Foot-Ball Club
- Full name: Foot-Ball Club
- Founded: 1824; 202 years ago
- Dissolved: c. 1841; 185 years ago
- Ground: Dalry Park (1824–31) Greenhill Park (1831–41)

= Foot-Ball Club =

The Foot-Ball Club was a football club in Edinburgh, Scotland, formed in 1824. The club met in the summer months to play a form of football. Nevertheless, the organisation can claim to be the earliest recorded club with football in its name. A modern association football club with the same name was formed in 2007, in an attempt to revive the legacy of the old club.

==History==

The Foot-Ball Club of Edinburgh is thought to be the first recorded football club in the world with records going back to 1824. Membership lists and accounts of the club between 1824 and 1841 are held in the National Archives of Scotland (NAS).

Founded by John Hope in 1824, the club played its games in the city's Dalry Park until 1831, when they moved to Greenhill Park. The club appears to have met and played every summer, but there is no record of it after 1841. The game the club played included running with ball in hand, kicking the ball, full bodily tackling, and scrums.

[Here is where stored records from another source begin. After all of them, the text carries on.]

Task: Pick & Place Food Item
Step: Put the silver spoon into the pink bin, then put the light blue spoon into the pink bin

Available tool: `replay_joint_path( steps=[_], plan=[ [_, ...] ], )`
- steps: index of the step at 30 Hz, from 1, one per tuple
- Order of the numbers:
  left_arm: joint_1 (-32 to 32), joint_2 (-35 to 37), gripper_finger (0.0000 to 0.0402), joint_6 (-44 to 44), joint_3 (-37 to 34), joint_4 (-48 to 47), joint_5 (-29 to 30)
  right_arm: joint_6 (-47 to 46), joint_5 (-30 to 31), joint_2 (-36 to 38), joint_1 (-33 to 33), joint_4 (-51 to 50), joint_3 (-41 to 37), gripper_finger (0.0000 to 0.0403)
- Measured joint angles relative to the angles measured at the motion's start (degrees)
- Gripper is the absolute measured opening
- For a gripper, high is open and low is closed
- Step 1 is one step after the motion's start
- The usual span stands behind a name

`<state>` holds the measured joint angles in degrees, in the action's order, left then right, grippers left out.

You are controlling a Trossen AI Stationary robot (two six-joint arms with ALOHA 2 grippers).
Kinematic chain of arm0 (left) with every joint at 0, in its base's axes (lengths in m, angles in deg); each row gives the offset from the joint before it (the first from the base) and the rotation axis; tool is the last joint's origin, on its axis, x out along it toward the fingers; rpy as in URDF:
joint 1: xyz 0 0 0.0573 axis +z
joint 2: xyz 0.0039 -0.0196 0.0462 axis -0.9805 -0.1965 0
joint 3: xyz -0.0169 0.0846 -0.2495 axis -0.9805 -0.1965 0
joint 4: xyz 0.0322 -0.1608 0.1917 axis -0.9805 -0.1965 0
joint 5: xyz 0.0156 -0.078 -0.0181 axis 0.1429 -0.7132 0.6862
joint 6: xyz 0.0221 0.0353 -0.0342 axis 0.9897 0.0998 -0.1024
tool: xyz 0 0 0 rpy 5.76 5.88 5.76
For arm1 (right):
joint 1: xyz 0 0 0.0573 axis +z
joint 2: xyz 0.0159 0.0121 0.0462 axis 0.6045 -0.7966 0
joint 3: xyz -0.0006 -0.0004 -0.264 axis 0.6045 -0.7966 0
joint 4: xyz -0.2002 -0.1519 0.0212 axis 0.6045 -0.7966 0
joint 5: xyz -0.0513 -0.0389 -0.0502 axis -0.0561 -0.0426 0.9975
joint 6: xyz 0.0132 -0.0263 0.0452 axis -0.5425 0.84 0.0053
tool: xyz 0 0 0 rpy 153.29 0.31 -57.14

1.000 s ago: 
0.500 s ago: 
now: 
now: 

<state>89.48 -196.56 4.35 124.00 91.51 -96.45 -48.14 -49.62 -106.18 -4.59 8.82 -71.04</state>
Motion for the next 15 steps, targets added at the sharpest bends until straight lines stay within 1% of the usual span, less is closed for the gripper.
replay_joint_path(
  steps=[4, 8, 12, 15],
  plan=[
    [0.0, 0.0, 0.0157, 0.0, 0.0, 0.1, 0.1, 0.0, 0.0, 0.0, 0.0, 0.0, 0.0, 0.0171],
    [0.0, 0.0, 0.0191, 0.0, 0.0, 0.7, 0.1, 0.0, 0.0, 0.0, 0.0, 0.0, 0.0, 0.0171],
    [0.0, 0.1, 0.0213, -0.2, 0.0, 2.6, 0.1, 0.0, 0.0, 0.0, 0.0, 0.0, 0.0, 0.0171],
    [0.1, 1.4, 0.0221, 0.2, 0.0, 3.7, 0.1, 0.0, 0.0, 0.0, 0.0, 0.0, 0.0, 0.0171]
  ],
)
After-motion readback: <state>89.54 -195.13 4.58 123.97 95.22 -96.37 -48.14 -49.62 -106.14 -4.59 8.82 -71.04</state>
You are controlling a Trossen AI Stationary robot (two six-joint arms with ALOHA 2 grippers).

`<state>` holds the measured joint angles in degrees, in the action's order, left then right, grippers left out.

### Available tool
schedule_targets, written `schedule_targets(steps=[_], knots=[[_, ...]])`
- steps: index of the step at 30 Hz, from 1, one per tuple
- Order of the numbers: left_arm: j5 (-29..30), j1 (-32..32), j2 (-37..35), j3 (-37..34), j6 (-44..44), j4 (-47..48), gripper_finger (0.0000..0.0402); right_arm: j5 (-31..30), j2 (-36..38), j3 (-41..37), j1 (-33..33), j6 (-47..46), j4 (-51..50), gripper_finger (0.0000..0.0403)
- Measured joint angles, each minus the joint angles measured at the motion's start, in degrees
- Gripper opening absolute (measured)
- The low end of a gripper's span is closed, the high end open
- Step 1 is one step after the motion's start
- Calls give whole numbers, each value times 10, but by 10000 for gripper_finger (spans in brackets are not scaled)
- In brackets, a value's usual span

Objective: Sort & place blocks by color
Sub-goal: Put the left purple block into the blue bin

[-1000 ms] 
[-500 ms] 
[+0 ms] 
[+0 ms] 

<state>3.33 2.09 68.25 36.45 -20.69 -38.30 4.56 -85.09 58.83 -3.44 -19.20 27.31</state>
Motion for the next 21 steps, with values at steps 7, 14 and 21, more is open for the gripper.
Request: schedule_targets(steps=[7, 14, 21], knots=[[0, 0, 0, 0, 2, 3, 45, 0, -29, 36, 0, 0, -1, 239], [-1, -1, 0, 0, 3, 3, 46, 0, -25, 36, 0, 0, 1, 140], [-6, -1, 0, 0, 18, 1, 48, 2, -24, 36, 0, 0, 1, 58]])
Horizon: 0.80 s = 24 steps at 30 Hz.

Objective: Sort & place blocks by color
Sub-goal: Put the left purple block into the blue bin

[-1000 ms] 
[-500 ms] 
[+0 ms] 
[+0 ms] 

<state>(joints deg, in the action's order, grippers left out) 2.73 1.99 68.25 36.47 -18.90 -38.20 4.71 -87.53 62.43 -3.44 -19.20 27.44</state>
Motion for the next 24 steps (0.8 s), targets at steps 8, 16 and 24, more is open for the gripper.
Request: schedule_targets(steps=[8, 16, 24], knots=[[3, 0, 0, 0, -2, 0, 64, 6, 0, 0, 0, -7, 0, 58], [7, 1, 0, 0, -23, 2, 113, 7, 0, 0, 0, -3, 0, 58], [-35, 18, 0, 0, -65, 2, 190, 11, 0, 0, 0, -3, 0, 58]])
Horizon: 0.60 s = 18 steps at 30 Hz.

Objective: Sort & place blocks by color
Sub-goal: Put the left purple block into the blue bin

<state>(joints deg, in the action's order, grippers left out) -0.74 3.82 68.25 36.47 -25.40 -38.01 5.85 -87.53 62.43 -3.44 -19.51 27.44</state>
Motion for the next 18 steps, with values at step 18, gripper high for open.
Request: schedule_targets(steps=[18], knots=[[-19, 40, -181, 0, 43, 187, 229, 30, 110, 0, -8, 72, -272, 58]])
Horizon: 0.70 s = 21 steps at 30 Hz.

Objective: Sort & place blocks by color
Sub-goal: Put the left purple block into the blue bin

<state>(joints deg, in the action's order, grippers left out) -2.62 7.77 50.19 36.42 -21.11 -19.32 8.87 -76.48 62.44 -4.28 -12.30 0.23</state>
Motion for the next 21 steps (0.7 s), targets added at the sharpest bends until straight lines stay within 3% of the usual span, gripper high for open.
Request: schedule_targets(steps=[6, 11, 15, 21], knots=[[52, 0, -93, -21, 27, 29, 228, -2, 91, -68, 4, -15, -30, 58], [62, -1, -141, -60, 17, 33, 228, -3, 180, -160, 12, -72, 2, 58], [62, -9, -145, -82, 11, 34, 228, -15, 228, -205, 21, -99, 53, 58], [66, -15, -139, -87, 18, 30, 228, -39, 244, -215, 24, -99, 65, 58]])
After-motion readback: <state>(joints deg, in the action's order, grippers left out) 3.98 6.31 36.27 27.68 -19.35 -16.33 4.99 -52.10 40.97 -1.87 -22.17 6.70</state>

In 2017, a brief set of handwritten rules was found on the back of the club's 1833 budget statement. This has been described as the earliest known written rules of football.

The rules stated:

1. Single soled shoes, no iron

2. No tripping

3. Ball to pass imaginary line

4. A free kick if ball out of bounds

5. Pushing is allowed. Holding not illegal

6. Allow the ball to be lifted between fields

===Reformation===
In 2007, an association football club with the same name was formed by Kenny Cameron, a community coach at Spartans, after a tour of the Scottish Football Museum. The club's men played in the Edinburgh Sunday Premier League and the women played in the Scottish Women's Football League Second Division South East Division.

==Sources==
- 1824: The World's First Foot-Ball Club, John Hutchinson and Andy Mitchell. Andy Mitchell Media, 2018. ISBN 978-1-9866-1244-9.